Designing an Online Book Store
I’ve been given the opportunity recently to do a small tech talk at a Hackathon taking place at my alma mater. The goal is to both teach how software engineers build something as well as demonstrate it to them live. I wanted to pick a topic that would be somewhat representative to students of what I think most engineers work on, but also something that I had experience with. Having worked in e-commerce for a long time, I decided implementing a store using AWS would be the best way to demonstrate that. Maybe it’s generic, but it is an easy-to-understand use-case because most college students have some experience using an online store and building something using cloud tools is likely to be helpful for them in their career in any kind of software engineering (or, at least for the hackathon). It also covers the kind of skills that people want to capture in a systems design interview question (for what that’s worth).
This will be the corresponding blog post in which I cover the same content except it focuses more on the experience of designing the system and my thought processes as I make those decisions. The talk will focus more on the how-to aspect of setting up the project and using the associated tools. Therefore, in this post, you see the more disorganized process of me designing something and maybe backtracking later and changing it a little etc.
Let’s start with what do we want the store to be able to do.
- We should be able to browse products. We can implement ~3 products in our example.
- We should be able to add some products to cart, and this cart should persist across browsing sessions. There are a lot of definitions of “session” in the front-end world, but I mean session as in the layman’s terms here e.g. closing your browser and revisiting the same url.
- At the end of our “session”, we should be able to buy the items in our cart and that order should be logged somewhere.
I think those are the basic elements for a store. Of course, I’m skipping a lot of details for simplicity here. I’ve worked most of my career to this point in Order Validation and Fulfillment, which both are conveniently ignored here.
I like to start my design with how will we store data. Given the requirements that we’ve identified, we should identify what kind of data we need to store.
- Product information. In order to browse products we need to display information about these products for the customer. Let’s call this the catalog.
- Session information. We need to know what products customers have in their cart for the checkout stage.
- Order information. We need to know what customers ordered and how to fulfill that order. We need this to actually ship the product to customers but also for legal and tax reasons.
There are lots of ways to store data and data storage is a complicated topic in itself, but I am planning to do all of this with DynamoDB. The main reason is that I want to help students with their Hackathon. Therefore it’s simplest to choose some kind of serverless solution to decrease the complexity of the project. This leaves either DynamoDB or S3, and DynamoDB makes the most sense for these things.And although serverless SQL is starting to exist nowadays, I think that NoSQL makes the most sense for the Hackathon too because we don’t have the time to do the proper kind of table design during a Hackathon that SQL really requires.
We still have to decide exactly how we want to structure our data, so the “data store” aspect of this design is not done, but one of the advantages of NoSQL is that we can decide this later or even as we implement, so I’m moving on to the API design.

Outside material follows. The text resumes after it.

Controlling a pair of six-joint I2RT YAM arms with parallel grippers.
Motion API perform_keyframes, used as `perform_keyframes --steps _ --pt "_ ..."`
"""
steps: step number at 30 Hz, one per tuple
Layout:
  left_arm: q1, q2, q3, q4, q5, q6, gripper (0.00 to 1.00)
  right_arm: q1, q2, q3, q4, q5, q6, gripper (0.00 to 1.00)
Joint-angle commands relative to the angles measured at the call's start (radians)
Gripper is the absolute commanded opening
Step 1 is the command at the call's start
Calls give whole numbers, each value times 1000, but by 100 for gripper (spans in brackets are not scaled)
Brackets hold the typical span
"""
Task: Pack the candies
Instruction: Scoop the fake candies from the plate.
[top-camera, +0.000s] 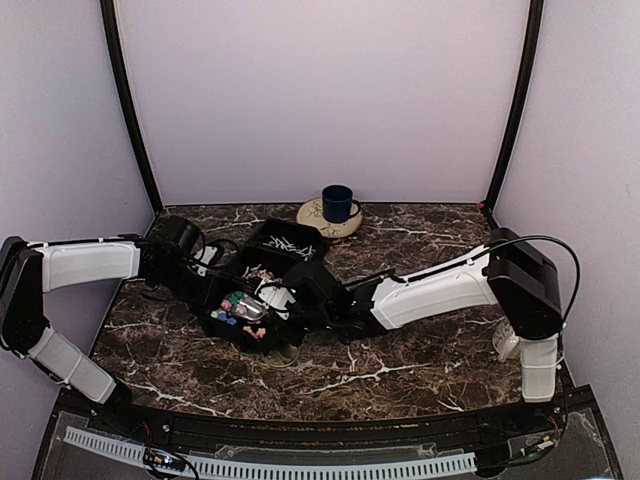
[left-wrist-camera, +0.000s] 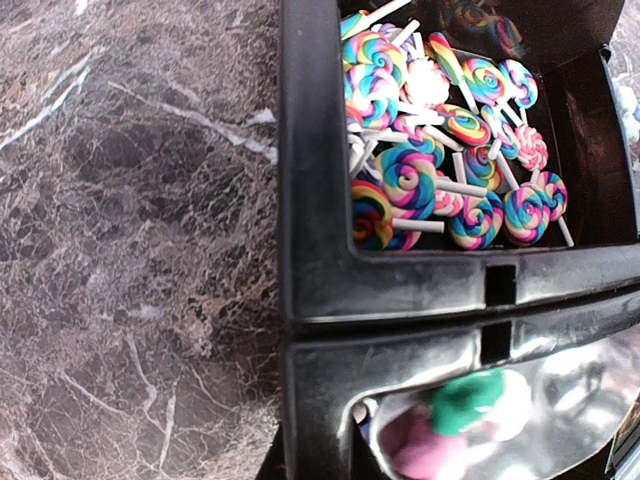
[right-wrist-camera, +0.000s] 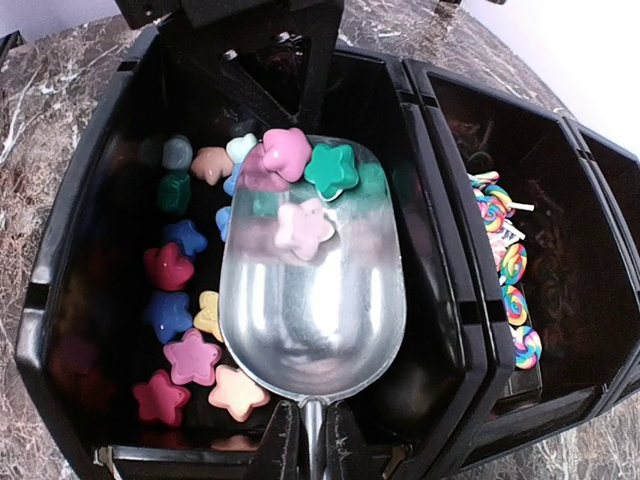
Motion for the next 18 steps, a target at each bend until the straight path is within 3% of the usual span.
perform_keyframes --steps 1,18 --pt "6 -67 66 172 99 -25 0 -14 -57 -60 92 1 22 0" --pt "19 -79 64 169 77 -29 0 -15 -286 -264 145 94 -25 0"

API – Or, a brief detour into the definition of an API
At least when I was in college, I didn’t really know what API meant, so here’s a quick and dirty explanation. I see a lot of people trying to explain what an API is in light of the Oracle V Google Supreme Court case, and they always just say API stands for Application Programming Interface. I feel that doesn’t really help at all, so I will try to describe it differently. In short, software tends to be architected in layers, and an API is the general catch-all term for the ways software layers interact.

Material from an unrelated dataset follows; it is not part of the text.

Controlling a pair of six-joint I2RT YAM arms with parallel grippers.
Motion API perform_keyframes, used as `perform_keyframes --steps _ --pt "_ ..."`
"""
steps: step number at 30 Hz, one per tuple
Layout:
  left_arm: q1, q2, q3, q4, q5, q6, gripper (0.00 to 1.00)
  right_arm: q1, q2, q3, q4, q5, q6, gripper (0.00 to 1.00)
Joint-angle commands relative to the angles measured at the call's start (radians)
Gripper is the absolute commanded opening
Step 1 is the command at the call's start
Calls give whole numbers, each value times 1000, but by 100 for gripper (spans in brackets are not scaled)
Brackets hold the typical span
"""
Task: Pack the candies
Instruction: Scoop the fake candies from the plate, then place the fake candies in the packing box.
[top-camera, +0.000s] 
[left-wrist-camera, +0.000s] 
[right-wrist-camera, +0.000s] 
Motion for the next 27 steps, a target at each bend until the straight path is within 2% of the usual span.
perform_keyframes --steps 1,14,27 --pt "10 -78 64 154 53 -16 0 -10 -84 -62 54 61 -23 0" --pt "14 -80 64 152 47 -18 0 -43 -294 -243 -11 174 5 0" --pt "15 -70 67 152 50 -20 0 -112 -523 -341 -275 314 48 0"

So, for example, in python, in order to write to a file, you could use the following code:
with open("text.txt", "w") as file_handler: file_handler.write("Some string")
Writing files is complicated and depends on your Operating System, your File System, and even the actual kind of disk you have. Generically speaking, you make a request to your Operating System, which in turn makes a request to your File System, which in turn, makes a request to your actual hardware.
Something like this:
But python takes care of this for you, you write this same code regardless of whether your working with:
- macOS, APFS, NVME SSD;
- Windows, NTFS, HDD;
- or; Linux, ext4, SATA SSD
That snippet of python code is described as the File API for python. It’s how python programs interact with Files. This allows programmers to create complicated systems without necessarily understanding how each piece of it works as long as they understand the concepts the API designer has created for them.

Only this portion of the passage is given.